◆ **Instructions for the task**:
Give an exact reproduction of all the lines in the listing.

◆ **Supplied data**:
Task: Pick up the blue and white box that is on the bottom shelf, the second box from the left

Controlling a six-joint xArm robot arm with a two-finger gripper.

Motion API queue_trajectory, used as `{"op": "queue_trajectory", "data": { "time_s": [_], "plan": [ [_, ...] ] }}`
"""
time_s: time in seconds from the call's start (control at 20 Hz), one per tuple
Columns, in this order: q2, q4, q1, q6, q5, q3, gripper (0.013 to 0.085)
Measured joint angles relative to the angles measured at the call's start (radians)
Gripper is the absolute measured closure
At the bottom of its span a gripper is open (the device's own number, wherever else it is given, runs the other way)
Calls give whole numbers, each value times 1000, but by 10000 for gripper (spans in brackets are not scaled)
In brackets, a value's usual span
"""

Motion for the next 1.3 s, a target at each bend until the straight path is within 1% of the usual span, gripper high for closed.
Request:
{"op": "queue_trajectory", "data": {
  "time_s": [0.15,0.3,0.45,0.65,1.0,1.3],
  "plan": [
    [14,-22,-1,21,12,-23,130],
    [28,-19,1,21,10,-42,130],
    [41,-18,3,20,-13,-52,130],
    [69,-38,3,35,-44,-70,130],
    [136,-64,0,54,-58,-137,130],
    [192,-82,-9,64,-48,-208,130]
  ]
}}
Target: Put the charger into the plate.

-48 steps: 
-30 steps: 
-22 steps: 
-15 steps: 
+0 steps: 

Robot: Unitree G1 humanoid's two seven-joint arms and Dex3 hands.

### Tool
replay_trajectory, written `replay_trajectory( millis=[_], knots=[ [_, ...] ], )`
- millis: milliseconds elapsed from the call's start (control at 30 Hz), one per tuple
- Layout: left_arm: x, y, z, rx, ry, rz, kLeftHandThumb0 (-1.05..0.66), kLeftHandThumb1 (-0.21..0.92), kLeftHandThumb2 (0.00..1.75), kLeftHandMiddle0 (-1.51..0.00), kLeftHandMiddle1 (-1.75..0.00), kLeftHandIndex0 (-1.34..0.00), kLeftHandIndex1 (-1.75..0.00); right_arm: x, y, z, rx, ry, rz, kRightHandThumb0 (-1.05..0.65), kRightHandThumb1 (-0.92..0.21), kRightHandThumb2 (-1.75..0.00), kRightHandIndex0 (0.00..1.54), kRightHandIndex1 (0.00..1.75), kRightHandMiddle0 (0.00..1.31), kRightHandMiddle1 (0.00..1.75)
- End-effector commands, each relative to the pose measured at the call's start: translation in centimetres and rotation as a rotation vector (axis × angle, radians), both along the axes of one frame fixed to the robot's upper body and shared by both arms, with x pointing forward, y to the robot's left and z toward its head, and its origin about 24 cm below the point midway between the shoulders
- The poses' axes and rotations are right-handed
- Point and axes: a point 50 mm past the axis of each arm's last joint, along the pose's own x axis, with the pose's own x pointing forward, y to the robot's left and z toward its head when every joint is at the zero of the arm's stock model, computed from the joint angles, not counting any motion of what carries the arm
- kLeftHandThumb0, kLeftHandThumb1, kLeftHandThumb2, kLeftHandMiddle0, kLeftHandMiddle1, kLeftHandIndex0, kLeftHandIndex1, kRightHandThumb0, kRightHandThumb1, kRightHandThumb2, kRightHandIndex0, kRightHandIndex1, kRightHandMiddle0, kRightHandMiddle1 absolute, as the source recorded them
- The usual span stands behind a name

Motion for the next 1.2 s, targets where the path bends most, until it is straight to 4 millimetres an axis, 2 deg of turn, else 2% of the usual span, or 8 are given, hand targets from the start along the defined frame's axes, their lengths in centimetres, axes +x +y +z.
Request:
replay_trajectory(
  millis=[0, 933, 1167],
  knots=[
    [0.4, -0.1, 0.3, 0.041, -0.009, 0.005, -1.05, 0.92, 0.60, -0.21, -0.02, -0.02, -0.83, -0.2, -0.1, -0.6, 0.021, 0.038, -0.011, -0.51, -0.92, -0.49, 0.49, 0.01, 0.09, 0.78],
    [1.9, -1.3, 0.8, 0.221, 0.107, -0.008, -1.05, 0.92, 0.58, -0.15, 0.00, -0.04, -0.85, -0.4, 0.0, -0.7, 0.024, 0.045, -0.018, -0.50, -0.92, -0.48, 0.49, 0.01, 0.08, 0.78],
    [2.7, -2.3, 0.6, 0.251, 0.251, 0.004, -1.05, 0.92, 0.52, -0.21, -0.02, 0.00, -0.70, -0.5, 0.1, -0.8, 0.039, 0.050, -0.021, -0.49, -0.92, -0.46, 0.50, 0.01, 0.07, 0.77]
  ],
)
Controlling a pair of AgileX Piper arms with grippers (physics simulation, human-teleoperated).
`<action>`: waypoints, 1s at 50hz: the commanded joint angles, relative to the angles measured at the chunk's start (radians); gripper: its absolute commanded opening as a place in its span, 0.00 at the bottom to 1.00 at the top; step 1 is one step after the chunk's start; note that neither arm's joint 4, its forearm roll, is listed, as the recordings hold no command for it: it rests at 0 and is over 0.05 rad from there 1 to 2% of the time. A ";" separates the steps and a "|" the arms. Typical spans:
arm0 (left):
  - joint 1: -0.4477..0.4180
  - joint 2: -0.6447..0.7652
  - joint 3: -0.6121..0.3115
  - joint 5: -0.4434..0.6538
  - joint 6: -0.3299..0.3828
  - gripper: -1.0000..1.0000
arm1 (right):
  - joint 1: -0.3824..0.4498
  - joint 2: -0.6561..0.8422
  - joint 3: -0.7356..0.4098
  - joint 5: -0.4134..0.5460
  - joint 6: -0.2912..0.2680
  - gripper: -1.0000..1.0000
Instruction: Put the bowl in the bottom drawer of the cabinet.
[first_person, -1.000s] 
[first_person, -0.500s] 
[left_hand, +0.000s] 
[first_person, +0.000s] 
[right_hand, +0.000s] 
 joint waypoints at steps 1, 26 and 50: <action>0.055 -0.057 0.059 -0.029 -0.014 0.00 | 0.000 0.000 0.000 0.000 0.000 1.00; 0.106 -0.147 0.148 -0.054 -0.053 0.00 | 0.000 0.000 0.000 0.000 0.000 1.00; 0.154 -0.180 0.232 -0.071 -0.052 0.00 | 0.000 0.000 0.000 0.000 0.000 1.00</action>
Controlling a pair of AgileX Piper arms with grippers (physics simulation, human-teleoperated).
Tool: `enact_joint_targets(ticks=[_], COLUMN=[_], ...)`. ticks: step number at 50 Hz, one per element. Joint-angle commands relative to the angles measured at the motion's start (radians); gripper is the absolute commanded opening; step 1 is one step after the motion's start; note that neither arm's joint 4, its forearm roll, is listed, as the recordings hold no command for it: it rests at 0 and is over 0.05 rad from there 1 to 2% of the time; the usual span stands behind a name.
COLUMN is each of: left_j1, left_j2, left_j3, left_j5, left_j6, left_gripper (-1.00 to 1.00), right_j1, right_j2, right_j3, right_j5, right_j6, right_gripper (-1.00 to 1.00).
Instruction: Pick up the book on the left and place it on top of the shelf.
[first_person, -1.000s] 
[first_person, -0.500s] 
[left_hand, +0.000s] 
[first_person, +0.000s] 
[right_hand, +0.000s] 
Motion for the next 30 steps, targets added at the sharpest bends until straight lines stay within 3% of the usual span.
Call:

◆ **Expected output**:
Task: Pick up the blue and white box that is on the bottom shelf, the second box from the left

Controlling a six-joint xArm robot arm with a two-finger gripper.

Motion API queue_trajectory, used as `{"op": "queue_trajectory", "data": { "time_s": [_], "plan": [ [_, ...] ] }}`
"""
time_s: time in seconds from the call's start (control at 20 Hz), one per tuple
Columns, in this order: q2, q4, q1, q6, q5, q3, gripper (0.013 to 0.085)
Measured joint angles relative to the angles measured at the call's start (radians)
Gripper is the absolute measured closure
At the bottom of its span a gripper is open (the device's own number, wherever else it is given, runs the other way)
Calls give whole numbers, each value times 1000, but by 10000 for gripper (spans in brackets are not scaled)
In brackets, a value's usual span
"""

Motion for the next 1.3 s, a target at each bend until the straight path is within 1% of the usual span, gripper high for closed.
Request:
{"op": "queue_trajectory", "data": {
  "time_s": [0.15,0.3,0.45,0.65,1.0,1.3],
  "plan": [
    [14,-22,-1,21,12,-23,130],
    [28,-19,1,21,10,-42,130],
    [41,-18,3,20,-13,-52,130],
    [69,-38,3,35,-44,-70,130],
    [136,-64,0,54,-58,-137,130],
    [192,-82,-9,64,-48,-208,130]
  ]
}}
Target: Put the charger into the plate.

-48 steps: 
-30 steps: 
-22 steps: 
-15 steps: 
+0 steps: 

Robot: Unitree G1 humanoid's two seven-joint arms and Dex3 hands.

### Tool
replay_trajectory, written `replay_trajectory( millis=[_], knots=[ [_, ...] ], )`
- millis: milliseconds elapsed from the call's start (control at 30 Hz), one per tuple
- Layout: left_arm: x, y, z, rx, ry, rz, kLeftHandThumb0 (-1.05..0.66), kLeftHandThumb1 (-0.21..0.92), kLeftHandThumb2 (0.00..1.75), kLeftHandMiddle0 (-1.51..0.00), kLeftHandMiddle1 (-1.75..0.00), kLeftHandIndex0 (-1.34..0.00), kLeftHandIndex1 (-1.75..0.00); right_arm: x, y, z, rx, ry, rz, kRightHandThumb0 (-1.05..0.65), kRightHandThumb1 (-0.92..0.21), kRightHandThumb2 (-1.75..0.00), kRightHandIndex0 (0.00..1.54), kRightHandIndex1 (0.00..1.75), kRightHandMiddle0 (0.00..1.31), kRightHandMiddle1 (0.00..1.75)
- End-effector commands, each relative to the pose measured at the call's start: translation in centimetres and rotation as a rotation vector (axis × angle, radians), both along the axes of one frame fixed to the robot's upper body and shared by both arms, with x pointing forward, y to the robot's left and z toward its head, and its origin about 24 cm below the point midway between the shoulders
- The poses' axes and rotations are right-handed
- Point and axes: a point 50 mm past the axis of each arm's last joint, along the pose's own x axis, with the pose's own x pointing forward, y to the robot's left and z toward its head when every joint is at the zero of the arm's stock model, computed from the joint angles, not counting any motion of what carries the arm
- kLeftHandThumb0, kLeftHandThumb1, kLeftHandThumb2, kLeftHandMiddle0, kLeftHandMiddle1, kLeftHandIndex0, kLeftHandIndex1, kRightHandThumb0, kRightHandThumb1, kRightHandThumb2, kRightHandIndex0, kRightHandIndex1, kRightHandMiddle0, kRightHandMiddle1 absolute, as the source recorded them
- The usual span stands behind a name

Motion for the next 1.2 s, targets where the path bends most, until it is straight to 4 millimetres an axis, 2 deg of turn, else 2% of the usual span, or 8 are given, hand targets from the start along the defined frame's axes, their lengths in centimetres, axes +x +y +z.
Request:
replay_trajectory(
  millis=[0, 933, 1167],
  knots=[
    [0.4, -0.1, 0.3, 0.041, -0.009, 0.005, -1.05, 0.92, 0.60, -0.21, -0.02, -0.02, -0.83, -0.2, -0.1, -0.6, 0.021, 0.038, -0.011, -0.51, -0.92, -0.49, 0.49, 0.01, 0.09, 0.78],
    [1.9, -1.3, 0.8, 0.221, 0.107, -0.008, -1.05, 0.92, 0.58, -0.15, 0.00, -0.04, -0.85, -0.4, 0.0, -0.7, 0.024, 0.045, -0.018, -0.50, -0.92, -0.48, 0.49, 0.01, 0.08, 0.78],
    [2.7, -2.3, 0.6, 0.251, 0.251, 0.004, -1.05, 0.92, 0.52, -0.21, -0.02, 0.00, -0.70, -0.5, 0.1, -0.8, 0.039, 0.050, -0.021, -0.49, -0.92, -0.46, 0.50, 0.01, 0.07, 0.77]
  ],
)
Controlling a pair of AgileX Piper arms with grippers (physics simulation, human-teleoperated).
`<action>`: waypoints, 1s at 50hz: the commanded joint angles, relative to the angles measured at the chunk's start (radians); gripper: its absolute commanded opening as a place in its span, 0.00 at the bottom to 1.00 at the top; step 1 is one step after the chunk's start; note that neither arm's joint 4, its forearm roll, is listed, as the recordings hold no command for it: it rests at 0 and is over 0.05 rad from there 1 to 2% of the time. A ";" separates the steps and a "|" the arms. Typical spans:
arm0 (left):
  - joint 1: -0.4477..0.4180
  - joint 2: -0.6447..0.7652
  - joint 3: -0.6121..0.3115
  - joint 5: -0.4434..0.6538
  - joint 6: -0.3299..0.3828
  - gripper: -1.0000..1.0000
arm1 (right):
  - joint 1: -0.3824..0.4498
  - joint 2: -0.6561..0.8422
  - joint 3: -0.7356..0.4098
  - joint 5: -0.4134..0.5460
  - joint 6: -0.2912..0.2680
  - gripper: -1.0000..1.0000
Instruction: Put the bowl in the bottom drawer of the cabinet.
[first_person, -1.000s] 
[first_person, -0.500s] 
[left_hand, +0.000s] 
[first_person, +0.000s] 
[right_hand, +0.000s] 
 joint waypoints at steps 1, 26 and 50: <action>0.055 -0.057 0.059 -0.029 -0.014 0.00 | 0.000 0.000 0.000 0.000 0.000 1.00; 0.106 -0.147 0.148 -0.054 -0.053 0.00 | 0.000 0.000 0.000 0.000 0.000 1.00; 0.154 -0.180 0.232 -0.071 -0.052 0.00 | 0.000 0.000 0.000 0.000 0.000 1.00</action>
Controlling a pair of AgileX Piper arms with grippers (physics simulation, human-teleoperated).
Tool: `enact_joint_targets(ticks=[_], COLUMN=[_], ...)`. ticks: step number at 50 Hz, one per element. Joint-angle commands relative to the angles measured at the motion's start (radians); gripper is the absolute commanded opening; step 1 is one step after the motion's start; note that neither arm's joint 4, its forearm roll, is listed, as the recordings hold no command for it: it rests at 0 and is over 0.05 rad from there 1 to 2% of the time; the usual span stands behind a name.
COLUMN is each of: left_j1, left_j2, left_j3, left_j5, left_j6, left_gripper (-1.00 to 1.00), right_j1, right_j2, right_j3, right_j5, right_j6, right_gripper (-1.00 to 1.00).
Instruction: Pick up the book on the left and place it on top of the shelf.
[first_person, -1.000s] 
[first_person, -0.500s] 
[left_hand, +0.000s] 
[first_person, +0.000s] 
[right_hand, +0.000s] 
Motion for the next 30 steps, targets added at the sharpest bends until straight lines stay within 3% of the usual span.
Call:

The full output has been given.